P-Hacking — The Missing Chapters

In 2011, the psychologist Daryl Bem published a paper in one of the most prestigious journals in his field. The paper claimed to prove that humans could see the future. Not metaphorically — literally. In nine experiments involving over a thousand students, Bem reported statistically significant evidence for precognition: people performing better than chance at predicting random events that hadn't happened yet. The p-values were small. The sample sizes were large. The methods looked, on paper, perfectly standard. The only problem was the conclusion was almost certainly wrong.1

· · ·

Chapter 1

What Your Statistics Textbook Didn't Tell You

Here's what you learn in a statistics class: you collect your data, you compute a test statistic, you check whether your p-value falls below 0.05, and if it does, you declare the result "statistically significant." It's a clean procedure — almost mechanical.
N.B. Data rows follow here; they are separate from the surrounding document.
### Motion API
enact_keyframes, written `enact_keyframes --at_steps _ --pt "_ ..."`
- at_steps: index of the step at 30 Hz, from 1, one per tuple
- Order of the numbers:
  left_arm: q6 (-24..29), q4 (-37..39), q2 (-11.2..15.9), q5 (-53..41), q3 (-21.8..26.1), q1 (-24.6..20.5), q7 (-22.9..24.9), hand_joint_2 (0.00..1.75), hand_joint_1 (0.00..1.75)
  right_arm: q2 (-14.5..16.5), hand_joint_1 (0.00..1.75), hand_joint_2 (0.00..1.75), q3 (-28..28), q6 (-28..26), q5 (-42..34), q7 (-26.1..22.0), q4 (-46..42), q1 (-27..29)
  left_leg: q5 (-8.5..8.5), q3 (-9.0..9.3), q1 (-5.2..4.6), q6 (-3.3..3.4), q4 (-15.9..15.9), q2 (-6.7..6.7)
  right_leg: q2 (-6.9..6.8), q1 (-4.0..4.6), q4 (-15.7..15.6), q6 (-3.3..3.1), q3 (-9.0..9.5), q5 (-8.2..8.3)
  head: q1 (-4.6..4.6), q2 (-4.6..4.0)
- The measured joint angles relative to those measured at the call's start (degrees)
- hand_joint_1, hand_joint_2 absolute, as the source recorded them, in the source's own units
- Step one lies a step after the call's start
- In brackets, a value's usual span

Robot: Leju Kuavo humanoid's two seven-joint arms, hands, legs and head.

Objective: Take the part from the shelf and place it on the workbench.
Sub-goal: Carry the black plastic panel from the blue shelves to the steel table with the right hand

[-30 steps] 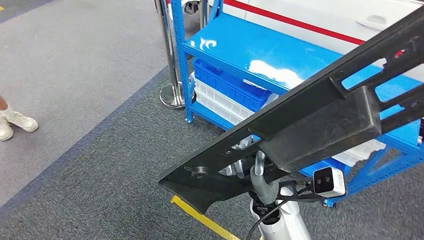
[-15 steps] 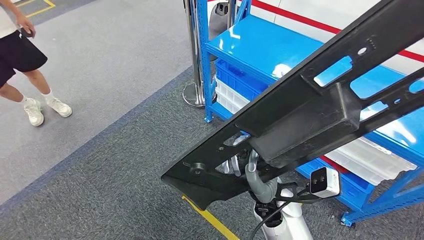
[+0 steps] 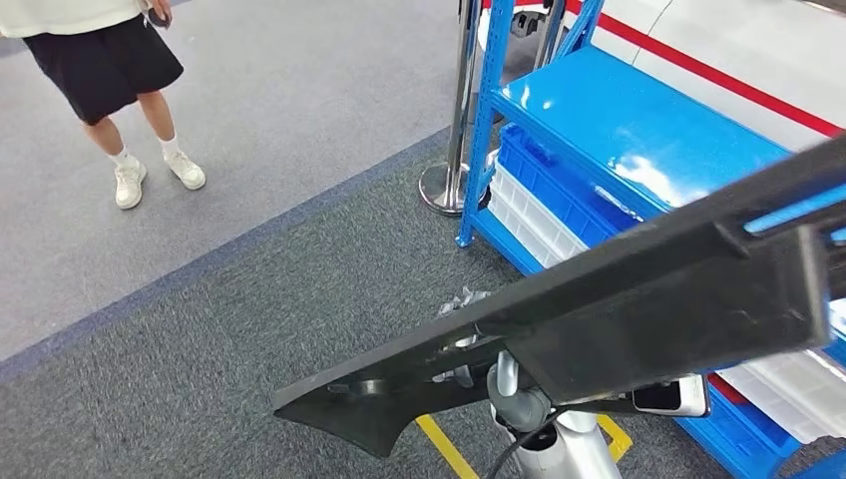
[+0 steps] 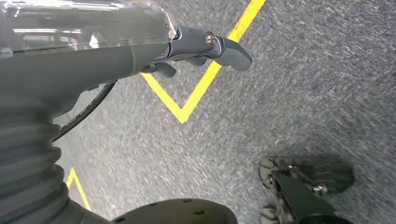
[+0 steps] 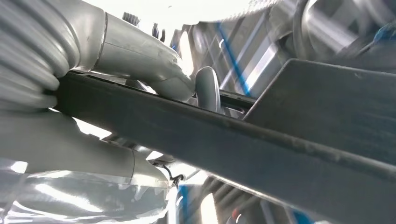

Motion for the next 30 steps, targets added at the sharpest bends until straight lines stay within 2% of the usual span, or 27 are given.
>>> enact_keyframes --at_steps 1,2,3,4,5,6,8,9,10,11,12,13,14,16,17,18,19,20,21,23,24,25,27,28,30 --pt "0.0 0.0 -0.1 0.1 0.0 -0.1 0.0 1.75 0.00 0.0 1.75 1.75 0.2 0.4 -0.2 -0.1 -0.5 -0.2 0.10 -0.07 0.05 0.17 0.0 -0.70 1.61 -0.12 3.8 0.16 -1.87 -1.88 0.05 0.00" --pt "0.0 0.0 -0.1 0.1 0.1 -0.1 -0.1 1.75 0.00 0.0 1.75 1.75 0.3 0.6 -0.4 -0.2 -0.9 -0.2 0.14 -0.16 0.06 0.23 0.0 -1.46 2.33 -0.23 7.5 0.29 -3.73 -3.30 0.10 0.00" --pt "0.0 0.0 -0.2 0.1 0.1 0.0 -0.1 1.75 0.00 0.0 1.75 1.75 0.4 0.8 -0.5 -0.3 -1.4 -0.3 0.14 -0.21 0.08 0.22 0.1 -2.30 2.60 -0.33 9.8 0.42 -5.03 -3.75 0.13 0.00" --pt "0.0 0.0 -0.2 0.1 0.1 0.1 -0.1 1.75 0.00 0.0 1.75 1.75 0.5 0.9 -0.6 -0.3 -1.8 -0.4 0.10 -0.24 0.12 0.17 0.3 -3.13 2.70 -0.45 10.2 0.52 -5.39 -3.06 0.12 0.00" --pt "0.0 0.0 -0.3 0.1 0.2 0.2 -0.1 1.75 0.00 0.0 1.75 1.75 0.6 1.0 -0.7 -0.3 -2.3 -0.6 0.02 -0.25 0.18 0.05 0.5 -3.99 2.85 -0.61 8.2 0.60 -4.63 -1.31 0.12 0.00" --pt "0.0 0.0 -0.3 0.0 0.2 0.3 0.0 1.75 0.00 0.0 1.75 1.75 0.6 1.0 -0.7 -0.3 -2.8 -0.8 -0.10 -0.27 0.26 -0.14 0.8 -4.85 3.43 -0.83 4.5 0.66 -2.99 1.02 0.13 0.00" --pt "0.1 0.0 -0.4 -0.1 0.2 0.3 0.0 1.75 0.00 0.0 1.75 1.75 0.7 0.9 -0.3 -0.3 -3.9 -1.2 -0.35 -0.60 0.34 -0.75 1.5 -6.38 6.25 -1.32 -2.4 0.76 0.12 3.86 0.11 0.00" --pt "0.0 0.0 -0.5 -0.2 0.2 0.3 0.0 1.75 0.00 0.0 1.75 1.75 0.7 0.7 -0.1 -0.4 -4.3 -1.3 -0.36 -0.88 0.38 -1.13 1.6 -6.99 7.27 -1.42 -4.2 0.72 0.85 4.30 0.09 0.00" --pt "0.0 0.0 -0.5 -0.3 0.2 0.4 0.0 1.75 0.00 0.0 1.75 1.75 0.8 0.6 0.2 -0.5 -4.7 -1.4 -0.29 -1.18 0.49 -1.54 1.7 -7.55 7.76 -1.34 -4.7 0.57 0.97 4.14 0.08 0.00" --pt "0.0 0.0 -0.5 -0.3 0.2 0.4 0.0 1.75 0.00 0.0 1.75 1.75 0.8 0.5 0.4 -0.6 -5.0 -1.4 -0.15 -1.46 0.61 -1.96 1.6 -8.14 7.12 -1.20 -4.9 0.28 0.98 4.31 0.07 0.00" --pt "0.0 0.0 -0.5 -0.3 0.2 0.5 0.0 1.75 0.00 -0.1 1.75 1.75 0.9 0.4 0.6 -0.8 -5.3 -1.5 -0.11 -1.62 0.72 -2.31 1.6 -8.08 6.38 -1.18 -5.1 -0.08 1.08 4.44 0.07 0.00" --pt "0.1 0.0 -0.5 -0.3 0.3 0.6 0.0 1.75 0.00 -0.1 1.75 1.75 0.9 0.3 0.8 -1.0 -5.5 -1.5 -0.41 -1.90 0.71 -2.61 2.0 -7.02 5.63 -1.17 -5.3 -0.51 1.26 4.53 -0.04 0.00" --pt "0.1 0.0 -0.5 -0.3 0.3 0.6 0.0 1.75 0.00 -0.1 1.75 1.75 1.0 0.2 0.9 -1.2 -5.8 -1.6 -1.33 -2.63 0.63 -2.89 3.5 -5.37 4.74 -1.20 -5.6 -0.92 1.44 4.59 -0.24 0.00" --pt "0.1 0.0 -0.4 -0.3 0.3 0.4 0.0 1.75 0.00 -0.1 1.75 1.75 1.1 0.1 1.1 -1.5 -6.1 -1.6 -4.78 -5.61 0.57 -3.34 9.7 -1.89 2.89 -0.99 -5.8 -1.51 1.61 4.48 -0.63 0.00" --pt "0.1 0.0 -0.4 -0.3 0.3 0.3 0.0 1.75 0.00 -0.1 1.75 1.75 1.2 0.0 1.1 -1.6 -6.2 -1.5 -6.58 -7.57 0.64 -3.55 13.7 -1.25 1.93 -0.85 -5.8 -1.65 1.61 4.40 -0.71 0.00" --pt "0.1 0.0 -0.4 -0.3 0.3 0.3 0.0 1.75 0.00 -0.1 1.75 1.75 1.2 -0.2 1.2 -1.6 -6.2 -1.5 -7.59 -9.01 0.70 -3.66 16.8 -1.03 0.98 -0.74 -5.8 -1.72 1.62 4.32 -0.71 0.00" --pt "0.1 0.0 -0.4 -0.3 0.3 0.3 0.0 1.75 0.00 -0.1 1.75 1.75 1.2 -0.3 1.2 -1.6 -6.2 -1.5 -7.52 -9.47 0.71 -3.69 17.8 -0.92 0.07 -0.67 -5.8 -1.72 1.64 4.25 -0.72 0.00" --pt "0.1 0.0 -0.3 -0.4 0.3 0.4 0.0 1.75 0.00 -0.1 1.75 1.75 1.2 -0.4 1.3 -1.7 -6.2 -1.5 -6.40 -8.68 0.70 -3.64 16.6 -0.73 -0.77 -0.60 -5.8 -1.69 1.72 4.17 -0.72 0.00" --pt "0.1 0.0 -0.3 -0.4 0.3 0.5 0.0 1.75 0.00 -0.1 1.75 1.75 1.2 -0.4 1.3 -1.8 -6.2 -1.5 -4.56 -6.75 0.65 -3.47 13.1 -0.20 -1.54 -0.55 -5.8 -1.62 1.85 4.06 -0.73 0.00" --pt "0.2 0.0 -0.2 -0.4 0.3 0.4 0.0 1.75 0.00 -0.1 1.75 1.75 1.2 -0.5 1.3 -1.9 -6.3 -1.5 -1.74 -2.36 0.20 -2.70 5.0 2.66 -2.83 -0.29 -5.8 -1.31 2.19 3.79 -0.69 0.00" --pt "0.2 0.0 -0.2 -0.5 0.3 0.3 -0.1 1.75 0.00 -0.1 1.75 1.75 1.2 -0.5 1.3 -2.0 -6.3 -1.5 -1.12 -1.09 -0.07 -2.22 2.6 3.65 -3.38 -0.14 -5.8 -1.07 2.33 3.68 -0.69 0.00" --pt "0.2 0.0 -0.2 -0.5 0.3 0.3 -0.1 1.75 0.00 -0.2 1.75 1.75 1.2 -0.5 1.3 -2.1 -6.4 -1.5 -1.05 -0.66 -0.33 -1.78 1.5 4.18 -3.91 -0.02 -5.8 -0.82 2.43 3.61 -0.67 0.00" --pt "0.2 0.0 -0.2 -0.5 0.3 0.4 -0.1 1.75 0.00 -0.2 1.75 1.75 1.2 -0.5 1.3 -2.3 -6.4 -1.5 -0.79 -0.75 -0.32 -1.08 1.2 2.77 -4.80 0.03 -6.0 -0.23 2.68 3.51 -0.69 0.00" --pt "0.2 0.0 -0.2 -0.5 0.3 0.5 -0.1 1.75 0.00 -0.2 1.75 1.75 1.2 -0.5 1.3 -2.5 -6.4 -1.5 -0.57 -0.63 -0.17 -0.76 0.8 2.09 -4.11 -0.06 -5.8 0.10 2.73 3.21 -0.63 0.00" --pt "0.2 0.0 -0.3 -0.5 0.3 0.3 -0.2 1.75 0.00 -0.2 1.75 1.75 1.2 -0.5 1.4 -2.8 -6.5 -1.5 -0.07 -0.28 0.20 -0.09 0.1 0.66 -0.78 -0.30 -2.4 0.60 1.36 0.94 -0.50 0.00"
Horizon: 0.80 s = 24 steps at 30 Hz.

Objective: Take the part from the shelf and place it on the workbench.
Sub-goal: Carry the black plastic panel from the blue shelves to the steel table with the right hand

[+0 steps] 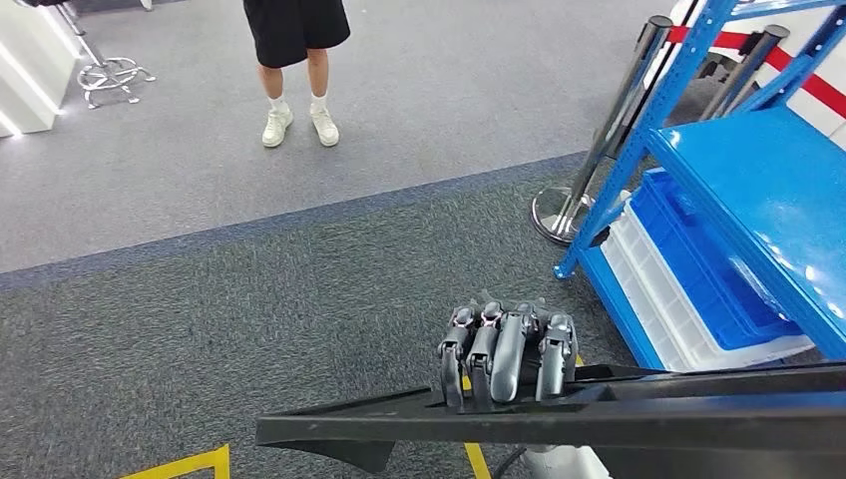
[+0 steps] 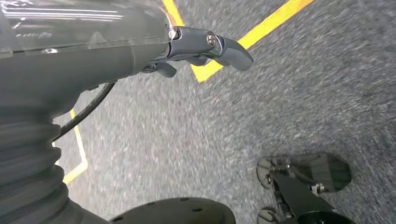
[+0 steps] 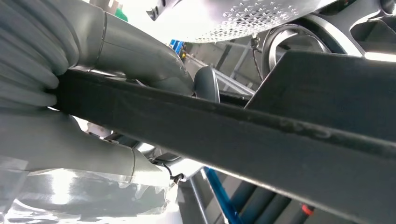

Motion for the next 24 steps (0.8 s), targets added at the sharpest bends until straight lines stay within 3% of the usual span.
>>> enact_keyframes --at_steps 1,2,3,4,5,6,8,10,12,13,15,16,17,19,20,21,22,24 --pt "0.0 0.0 -0.1 -0.1 0.0 -0.1 0.0 1.75 0.00 -0.1 1.75 1.75 0.0 0.0 0.1 -0.1 0.0 0.1 0.11 -0.02 0.00 0.17 -0.1 -0.74 1.90 -0.12 3.5 0.11 -1.64 -1.81 0.09 0.00" --pt "0.0 0.0 -0.1 -0.1 0.0 -0.2 0.0 1.75 0.00 -0.2 1.75 1.75 0.0 0.0 0.2 -0.2 0.0 0.3 0.16 -0.08 -0.01 0.28 0.0 -1.52 2.92 -0.16 7.4 0.17 -3.68 -3.58 0.14 0.00" --pt "0.0 0.0 -0.1 -0.2 0.0 -0.2 0.0 1.75 0.00 -0.3 1.75 1.75 0.0 0.0 0.3 -0.4 0.0 0.5 0.15 -0.12 -0.04 0.30 0.1 -2.39 3.32 -0.15 10.8 0.22 -5.51 -4.62 0.19 0.00" --pt "0.0 0.0 -0.1 -0.4 0.0 -0.1 0.0 1.75 0.00 -0.4 1.75 1.75 0.0 0.0 0.4 -0.5 0.0 0.8 0.14 -0.14 -0.05 0.30 0.2 -3.29 3.46 -0.16 12.4 0.24 -6.60 -4.53 0.19 0.00" --pt "0.0 0.0 -0.2 -0.5 0.0 -0.1 0.1 1.75 0.00 -0.5 1.75 1.75 0.0 0.0 0.5 -0.6 0.0 0.9 0.09 -0.15 -0.04 0.24 0.3 -4.20 3.55 -0.20 11.7 0.23 -6.59 -3.25 0.19 0.00" --pt "0.0 0.0 -0.2 -0.6 0.0 0.0 0.2 1.75 0.00 -0.5 1.75 1.75 0.0 0.0 0.7 -0.7 0.0 0.9 0.00 -0.14 -0.01 0.13 0.5 -5.15 3.86 -0.31 8.8 0.18 -5.49 -1.03 0.19 0.00" --pt "0.0 0.0 -0.2 -0.9 0.0 0.1 0.3 1.75 0.00 -0.6 1.75 1.75 0.0 0.1 1.0 -0.7 0.0 1.0 -0.25 -0.35 0.04 -0.26 1.1 -6.80 6.53 -0.70 1.0 0.13 -2.26 2.75 0.16 0.00" --pt "0.0 0.0 -0.2 -1.0 0.0 0.1 0.4 1.75 0.00 -0.7 1.75 1.75 0.0 0.1 1.3 -0.7 0.0 1.1 -0.33 -0.85 0.12 -0.87 1.4 -8.07 8.58 -0.87 -2.7 0.05 -0.80 3.75 0.15 0.00" --pt "0.0 0.0 -0.2 -1.1 0.0 0.3 0.4 1.75 0.00 -0.7 1.75 1.75 0.0 0.1 1.5 -0.7 -0.1 1.1 -0.20 -1.22 0.30 -1.62 1.2 -9.13 7.72 -0.73 -3.0 -0.40 -0.70 3.79 0.19 0.00" --pt "0.0 0.0 -0.2 -1.2 0.0 0.3 0.4 1.75 0.00 -0.7 1.75 1.75 0.0 0.1 1.7 -0.8 -0.1 1.1 -0.30 -1.32 0.31 -1.92 1.4 -8.59 7.03 -0.71 -3.3 -0.77 -0.48 3.86 0.16 0.00" --pt "0.0 0.0 -0.1 -1.2 0.0 0.2 0.4 1.75 0.00 -0.7 1.75 1.75 0.0 0.1 2.0 -0.8 -0.1 1.1 -1.98 -2.57 0.18 -2.47 4.1 -5.37 5.27 -0.77 -3.9 -1.54 0.08 3.93 -0.12 0.00" --pt "0.0 0.0 -0.1 -1.2 0.0 0.1 0.4 1.75 0.00 -0.7 1.75 1.75 0.0 0.2 2.1 -0.9 -0.2 1.2 -3.69 -4.02 0.19 -2.71 7.2 -3.36 4.33 -0.64 -4.0 -1.83 0.28 3.86 -0.27 0.00" --pt "0.0 0.0 -0.1 -1.2 0.0 -0.1 0.4 1.75 0.00 -0.7 1.75 1.75 0.0 0.2 2.1 -0.9 -0.2 1.3 -5.63 -5.98 0.26 -2.98 11.1 -2.24 3.36 -0.51 -4.0 -2.02 0.36 3.74 -0.40 0.00" --pt "0.0 0.0 -0.1 -1.1 0.0 -0.3 0.3 1.75 0.00 -0.7 1.75 1.75 0.0 0.3 2.3 -1.0 -0.2 1.5 -7.70 -9.04 0.44 -3.32 17.1 -1.66 1.42 -0.32 -3.9 -2.12 0.41 3.51 -0.42 0.00" --pt "0.0 0.0 -0.1 -1.0 0.0 -0.2 0.2 1.75 0.00 -0.7 1.75 1.75 0.0 0.4 2.3 -1.1 -0.1 1.5 -7.11 -9.05 0.48 -3.38 17.2 -1.52 0.52 -0.28 -3.9 -2.07 0.47 3.38 -0.42 0.00" --pt "0.1 0.0 0.0 -1.0 0.0 -0.1 0.2 1.75 0.00 -0.7 1.75 1.75 0.0 0.6 2.4 -1.1 -0.1 1.5 -5.54 -7.79 0.49 -3.36 14.8 -1.23 -0.30 -0.26 -3.9 -1.98 0.61 3.23 -0.43 0.00" --pt "0.1 0.0 0.0 -0.9 0.0 -0.1 0.1 1.75 0.00 -0.7 1.75 1.75 0.0 0.8 2.6 -1.2 -0.1 1.5 -3.51 -5.58 0.46 -3.24 10.8 -0.41 -1.04 -0.24 -3.8 -1.85 0.82 3.03 -0.43 0.00" --pt "0.3 0.0 0.0 -0.9 0.0 -0.2 0.1 1.75 0.00 -0.7 1.75 1.75 0.0 1.0 2.7 -1.2 0.0 1.4 -1.10 -1.74 0.00 -2.50 3.7 1.80 -2.33 0.01 -3.7 -1.43 1.21 2.62 -0.40 0.00"
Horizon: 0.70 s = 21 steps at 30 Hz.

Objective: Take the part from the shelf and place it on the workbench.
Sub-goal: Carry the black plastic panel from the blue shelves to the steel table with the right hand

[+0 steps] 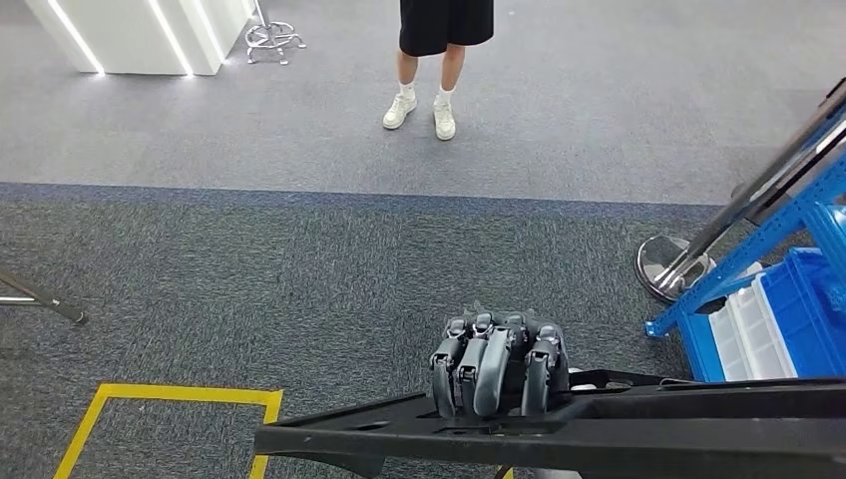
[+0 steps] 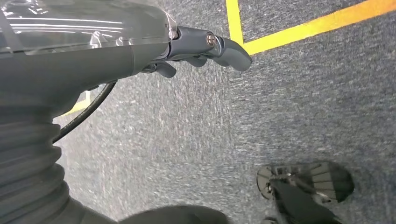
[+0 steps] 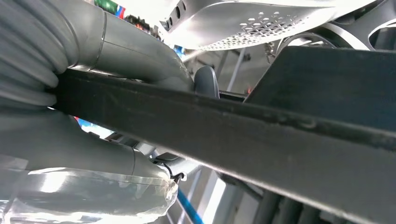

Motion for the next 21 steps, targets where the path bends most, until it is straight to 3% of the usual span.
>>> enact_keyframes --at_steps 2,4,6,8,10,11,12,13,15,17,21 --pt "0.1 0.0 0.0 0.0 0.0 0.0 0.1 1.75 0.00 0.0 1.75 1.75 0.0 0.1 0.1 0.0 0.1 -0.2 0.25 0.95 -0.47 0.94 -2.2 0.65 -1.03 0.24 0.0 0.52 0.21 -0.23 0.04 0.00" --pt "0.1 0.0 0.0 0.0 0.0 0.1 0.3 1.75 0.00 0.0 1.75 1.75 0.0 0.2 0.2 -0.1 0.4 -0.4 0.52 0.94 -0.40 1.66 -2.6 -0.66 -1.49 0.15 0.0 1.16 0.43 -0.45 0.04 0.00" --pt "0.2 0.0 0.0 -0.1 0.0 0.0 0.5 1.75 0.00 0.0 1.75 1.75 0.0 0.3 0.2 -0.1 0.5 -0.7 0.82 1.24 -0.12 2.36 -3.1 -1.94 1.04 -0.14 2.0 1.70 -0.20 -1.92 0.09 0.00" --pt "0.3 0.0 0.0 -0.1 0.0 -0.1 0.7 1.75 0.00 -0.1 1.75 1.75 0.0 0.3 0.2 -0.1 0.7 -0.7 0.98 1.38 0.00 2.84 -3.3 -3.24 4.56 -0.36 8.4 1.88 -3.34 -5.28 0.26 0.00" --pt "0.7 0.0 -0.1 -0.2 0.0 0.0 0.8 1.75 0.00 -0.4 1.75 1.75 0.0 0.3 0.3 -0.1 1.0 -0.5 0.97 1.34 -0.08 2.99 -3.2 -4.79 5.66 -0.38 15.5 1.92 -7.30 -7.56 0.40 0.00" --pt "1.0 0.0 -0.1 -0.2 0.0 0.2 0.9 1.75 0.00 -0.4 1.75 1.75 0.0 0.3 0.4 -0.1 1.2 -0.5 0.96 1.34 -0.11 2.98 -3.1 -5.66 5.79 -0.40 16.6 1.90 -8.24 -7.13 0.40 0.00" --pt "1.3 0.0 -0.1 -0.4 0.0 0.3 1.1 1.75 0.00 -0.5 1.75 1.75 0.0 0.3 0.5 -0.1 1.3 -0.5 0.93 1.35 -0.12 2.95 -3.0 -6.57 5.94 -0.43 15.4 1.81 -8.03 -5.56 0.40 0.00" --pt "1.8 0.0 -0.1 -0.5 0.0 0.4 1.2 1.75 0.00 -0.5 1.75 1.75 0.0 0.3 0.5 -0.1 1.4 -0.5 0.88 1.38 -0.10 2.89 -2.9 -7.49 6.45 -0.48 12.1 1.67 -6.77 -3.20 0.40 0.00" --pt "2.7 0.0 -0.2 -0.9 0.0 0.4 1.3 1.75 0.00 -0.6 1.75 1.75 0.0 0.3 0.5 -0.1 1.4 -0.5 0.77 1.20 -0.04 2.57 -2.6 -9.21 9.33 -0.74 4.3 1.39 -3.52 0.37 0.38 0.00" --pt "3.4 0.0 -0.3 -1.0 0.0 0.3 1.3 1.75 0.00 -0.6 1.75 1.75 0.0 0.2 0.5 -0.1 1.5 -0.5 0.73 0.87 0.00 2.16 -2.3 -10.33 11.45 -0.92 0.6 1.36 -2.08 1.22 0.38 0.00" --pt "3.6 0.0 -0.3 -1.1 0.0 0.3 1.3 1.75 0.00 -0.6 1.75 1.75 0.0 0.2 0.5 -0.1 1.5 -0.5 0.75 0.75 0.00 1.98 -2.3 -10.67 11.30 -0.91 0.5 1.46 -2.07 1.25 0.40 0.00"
You'd think it would be hard to get wrong.

But the procedure has a hole in it the size of a freight train, and the hole is this: the p-value only means what you think it means if you decided exactly what to test before you looked at the data. If you peek at the data and then choose your test — or your subgroup, or your outcome variable, or your exclusion criteria, or when to stop collecting — the p-value is no longer what it claims to be. It's been corrupted. And the corruption is invisible, because the final paper looks exactly the same either way.

This is p-hacking: the practice of massaging data or analyses until a p-value crosses the magic threshold of 0.05. Sometimes it's deliberate fraud. But usually — and this is the insidious part — it's not. It's a researcher making perfectly reasonable-seeming choices at each step, choices that just happen to push the result toward significance. It's not lying. It's something worse: it's a way of being wrong that feels like being rigorous.2

The same dataset can tell different stories depending on which analytical path the researcher takes. Only the "successful" path makes it into the paper.

Chapter 2

The Green Jelly Bean Problem

The webcomic xkcd made this point unforgettably.3 Imagine a group of scientists investigating whether jelly beans cause acne. They test the hypothesis and find no link — p = 0.6. Fine. But then someone asks: what about green jelly beans specifically? So they test green jelly beans against acne and get p = 0.04. Headline: "GREEN JELLY BEANS LINKED TO ACNE (p < 0.05)." And if you read only the final paper, it looks entirely legitimate.

The catch, of course, is that they tested twenty colors. If each test has a 5% chance of a false positive (that's what α = 0.05 means), then across twenty independent tests, the probability of at least one false positive is:

Probability of at least one false positive

P(≥1 false positive) = 1 − (1 − 0.05)²⁰ ≈ 64%

With 20 tests at α = 0.05, you have a nearly two-in-three chance of finding something "significant" by pure luck.

Sixty-four percent. You're more likely than not to find a "discovery" that doesn't exist. And this is not a pathological case — twenty comparisons is, if anything, modest by the standards of modern research. In genomics, you might test millions of genetic variants. In neuroimaging, you test activity in tens of thousands of brain voxels. In economics, you can slice and dice the data by age, gender, income, region, time period, and a dozen other variables. The space of possible tests is enormous, and the researcher gets to wander through it, stopping wherever the landscape happens to dip below 0.05.

Try it yourself:

🫘 The Jelly Bean Experiment

We test whether each color of jelly bean causes acne. There's no real effect — any "significant" result is a false positive. Click to run the experiment.

Click "Test All 20 Colors" to run the experiment

Chapter 3

The Garden of Forking Paths

The jelly bean problem is the simple version: you test many hypotheses and cherry-pick the winner. But the statistician Andrew Gelman has pointed out that p-hacking doesn't require such blunt tactics. It can happen through what he calls the "garden of forking paths" — the branching tree of seemingly innocuous analytical decisions that every researcher faces.4

Should you include that outlier or drop it? Should you control for age, or does that muddy the picture? Should the dependent variable be the raw score or the change from baseline? Should you analyze men and women together or separately? Should you use a parametric test or a nonparametric one? Should you stop collecting data at 50 participants or push for 80?

Each of these is a fork in the road. At each fork, the researcher has two or three or four reasonable options. And at each fork, the researcher can see which option gives the more favorable result. No single choice feels like cheating — each is defensible on its own. But the cumulative effect of many small, data-dependent choices is enormous. If you have ten binary analysis decisions, that's 2¹⁰ = 1,024 different analyses you could run. Even if only a small fraction of those yield p < 0.05 by chance, you'll almost certainly find at least one. And the one you find is the one you'll write up.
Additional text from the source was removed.